Sensors (Basel, Switzerland)
|September 28, 2024
Summary
This study introduces an efficient dynamic sensor placement strategy for spatio-temporal field estimation. It optimizes sensor numbers and uses the Kriged Kalman Filter (KKF) for robust, uncertainty-aware field reconstruction.
Area of Science:
- Geospatial analysis
- Data science
- Control theory
Background:
- Spatio-temporal field estimation is crucial for various applications but faces challenges with sensor placement and inherent uncertainties.
- Existing methods often struggle to optimally place sensors and account for positional uncertainties during data acquisition.
Purpose of the Study:
- To develop an efficient sensor placement strategy for spatio-temporal field estimation.
- To determine the optimal number of sensors for capturing key field features.
- To enhance field reconstruction robustness against environmental and model uncertainties using a data-driven control method.
Main Methods:
- QR decomposition for efficient sensor placement and determining optimal sensor count.

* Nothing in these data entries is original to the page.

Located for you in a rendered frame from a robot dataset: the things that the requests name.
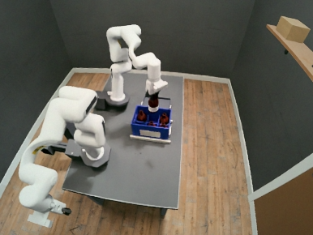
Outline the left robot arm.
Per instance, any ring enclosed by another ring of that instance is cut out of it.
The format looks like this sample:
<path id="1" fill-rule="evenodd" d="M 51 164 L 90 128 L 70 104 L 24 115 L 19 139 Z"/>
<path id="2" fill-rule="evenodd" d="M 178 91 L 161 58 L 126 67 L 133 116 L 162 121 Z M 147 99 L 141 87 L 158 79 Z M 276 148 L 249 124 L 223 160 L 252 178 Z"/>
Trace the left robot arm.
<path id="1" fill-rule="evenodd" d="M 113 64 L 110 67 L 112 92 L 108 92 L 108 95 L 110 95 L 112 100 L 120 101 L 125 98 L 123 94 L 123 77 L 121 75 L 131 71 L 131 63 L 138 70 L 148 67 L 148 81 L 155 85 L 153 87 L 155 92 L 168 87 L 168 83 L 160 79 L 161 62 L 156 59 L 153 53 L 147 53 L 139 57 L 133 54 L 133 49 L 137 49 L 141 43 L 141 40 L 138 38 L 140 34 L 141 30 L 137 25 L 110 28 L 107 31 L 111 60 L 113 62 L 123 60 L 123 62 Z M 123 38 L 129 49 L 121 49 L 121 43 L 118 38 Z"/>

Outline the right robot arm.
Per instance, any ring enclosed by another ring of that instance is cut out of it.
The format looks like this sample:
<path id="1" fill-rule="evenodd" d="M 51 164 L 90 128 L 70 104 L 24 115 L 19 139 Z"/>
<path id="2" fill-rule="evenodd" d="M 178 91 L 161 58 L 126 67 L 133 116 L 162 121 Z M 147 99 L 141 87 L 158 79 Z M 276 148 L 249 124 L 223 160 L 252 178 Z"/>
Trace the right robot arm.
<path id="1" fill-rule="evenodd" d="M 74 134 L 75 141 L 89 159 L 99 160 L 103 156 L 105 121 L 102 116 L 90 113 L 96 101 L 93 90 L 65 86 L 59 90 L 59 98 L 50 102 L 41 133 L 24 151 L 19 166 L 19 179 L 31 185 L 24 187 L 19 194 L 20 203 L 34 210 L 28 221 L 48 228 L 52 226 L 53 221 L 47 217 L 56 204 L 49 192 L 58 181 L 58 173 L 34 162 L 41 149 L 62 142 L 68 122 L 74 123 L 78 129 Z"/>

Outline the black shallow tray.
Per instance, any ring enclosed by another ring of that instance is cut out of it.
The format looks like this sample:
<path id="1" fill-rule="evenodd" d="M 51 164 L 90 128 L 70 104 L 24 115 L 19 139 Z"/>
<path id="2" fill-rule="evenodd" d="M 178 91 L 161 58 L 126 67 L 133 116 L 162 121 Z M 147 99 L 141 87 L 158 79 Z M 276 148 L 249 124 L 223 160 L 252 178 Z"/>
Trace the black shallow tray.
<path id="1" fill-rule="evenodd" d="M 150 98 L 150 96 L 144 96 L 142 106 L 148 106 L 149 98 Z M 159 107 L 158 108 L 169 109 L 171 98 L 158 97 L 158 100 L 159 100 Z"/>

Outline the blue box with white label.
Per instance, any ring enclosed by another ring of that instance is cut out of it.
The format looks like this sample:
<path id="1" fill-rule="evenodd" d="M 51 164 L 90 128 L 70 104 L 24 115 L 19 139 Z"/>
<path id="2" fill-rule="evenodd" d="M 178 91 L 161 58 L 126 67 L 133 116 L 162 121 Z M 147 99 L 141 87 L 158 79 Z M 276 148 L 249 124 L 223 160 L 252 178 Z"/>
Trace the blue box with white label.
<path id="1" fill-rule="evenodd" d="M 143 110 L 146 115 L 147 122 L 137 122 L 137 115 L 139 111 Z M 168 128 L 158 127 L 159 119 L 163 113 L 166 113 L 166 116 L 169 118 L 169 124 L 171 119 L 172 109 L 162 109 L 158 108 L 156 113 L 150 113 L 148 111 L 148 106 L 136 105 L 135 113 L 131 121 L 131 129 L 134 136 L 151 138 L 151 139 L 163 139 L 168 140 L 169 137 L 169 125 L 166 125 Z M 148 126 L 149 122 L 153 121 L 153 124 L 156 126 Z"/>

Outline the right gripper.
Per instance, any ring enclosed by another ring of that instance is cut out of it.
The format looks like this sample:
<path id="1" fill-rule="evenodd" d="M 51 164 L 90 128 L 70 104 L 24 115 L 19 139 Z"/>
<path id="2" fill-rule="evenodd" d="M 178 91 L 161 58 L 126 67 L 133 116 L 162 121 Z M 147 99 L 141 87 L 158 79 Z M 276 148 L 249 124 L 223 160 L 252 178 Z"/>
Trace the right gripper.
<path id="1" fill-rule="evenodd" d="M 72 212 L 70 211 L 70 208 L 66 207 L 65 203 L 59 202 L 56 199 L 54 199 L 54 204 L 56 204 L 56 208 L 53 207 L 49 212 L 57 213 L 61 215 L 65 214 L 67 216 L 69 216 L 69 214 Z"/>

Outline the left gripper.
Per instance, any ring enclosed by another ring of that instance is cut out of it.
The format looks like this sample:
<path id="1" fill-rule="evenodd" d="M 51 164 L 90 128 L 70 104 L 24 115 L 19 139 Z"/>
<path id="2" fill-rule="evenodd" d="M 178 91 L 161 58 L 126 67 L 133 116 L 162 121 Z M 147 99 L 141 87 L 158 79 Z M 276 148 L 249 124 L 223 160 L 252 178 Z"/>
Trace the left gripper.
<path id="1" fill-rule="evenodd" d="M 147 79 L 147 82 L 146 82 L 146 94 L 145 94 L 145 96 L 150 96 L 150 100 L 152 100 L 152 101 L 153 101 L 153 93 L 155 93 L 156 98 L 158 99 L 158 94 L 159 94 L 159 92 L 160 92 L 160 91 L 155 92 L 155 91 L 153 90 L 153 86 L 155 86 L 155 85 L 154 85 L 152 82 L 148 81 L 148 79 Z M 151 90 L 150 90 L 150 89 L 151 89 Z"/>

- Kriged Kalman Filter (KKF) for uncertainty-aware field reconstruction.
- Integration of positional uncertainty from data acquisition platforms into the KKF estimator.
Main Results:
- Demonstrated efficacy of the dynamic sensor placement strategy.
- Successful uncertainty-aware field estimation using the integrated KKF.
- Numerical results validate the proposed approach for robust spatio-temporal field reconstruction.
Conclusions:
- The proposed dynamic sensor placement strategy, combined with the KKF, provides an effective solution for spatio-temporal field estimation.
- The method enhances resilience to uncertainties by integrating positional data acquisition errors.
- This approach optimizes sensor utilization and improves the accuracy of field reconstruction.